In fact, a lot of potential trade off-planet may be *not profitable* on many worlds which would mean what does go has to be high value and not too huge. Most planets won't be able to afford to bring in vastly overpriced basic resources or simple goods.
I would be skeptical if much trade went further than J-6. Most might never be economical beyond J1-J3 (of the list that is economical at all).
The diminishing % of trade and its aggregate value as a function of distance must have a sharp drop off. That would mean you could likely ignore a lot of other systems above J6 or maybe even J3.
Sure, that won't cover 'how far away am I likely to find a shipyard' because you might be able to order a new ship from across the sector so you don't need many shipyards to crank them out. But that's a rare and small % of a total economy (that and other trade that does make sense over 10, 20 or 30 parsecs. MOST trade would fall within 3 parsecs in many cases.
Does that not reduce the scope of calculation?
I don't have my GT handy so I could be off in left field. It seems like 24 hours of compute time seems... overdone. I think there must be a lot of very minimal contributions being calculated that could be wiped out and not too much change the overall value of the result. I'm thinking an 80/20 sort of scenario here.

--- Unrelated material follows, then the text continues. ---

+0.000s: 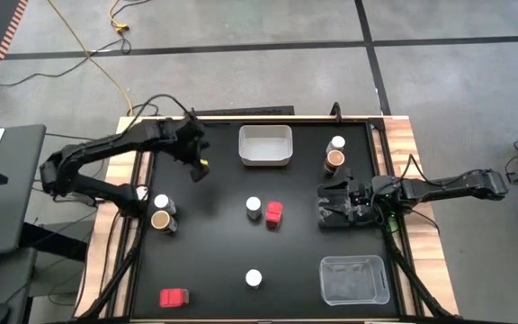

Or am I really missing something?
You could write it in something like Java where you could setup worker threads, but you don't want to tie up an internet server with other people's work. I agree that a lot of the compute power for doing big spaces should come from a user's computer. That's a good argument for either a stand alone tool - JS may not be the best tool - maybe someone has to run a tool in something else (C/Java/Ruby/I dunno) on the map data, get an output file and if they want that mapped, submit that map to the map tool with the sector data.
I'd try to separate the map presentation (like Traveller Map) and generation of data so that you have a tool chain and you can rehome various parts of the tool chain for performance reasons or so you could sub in/out different variations of parts of tool chain.
Of course, nobody is paying us for this stuff... maybe we need a Patreon or Kickstarter .... lol.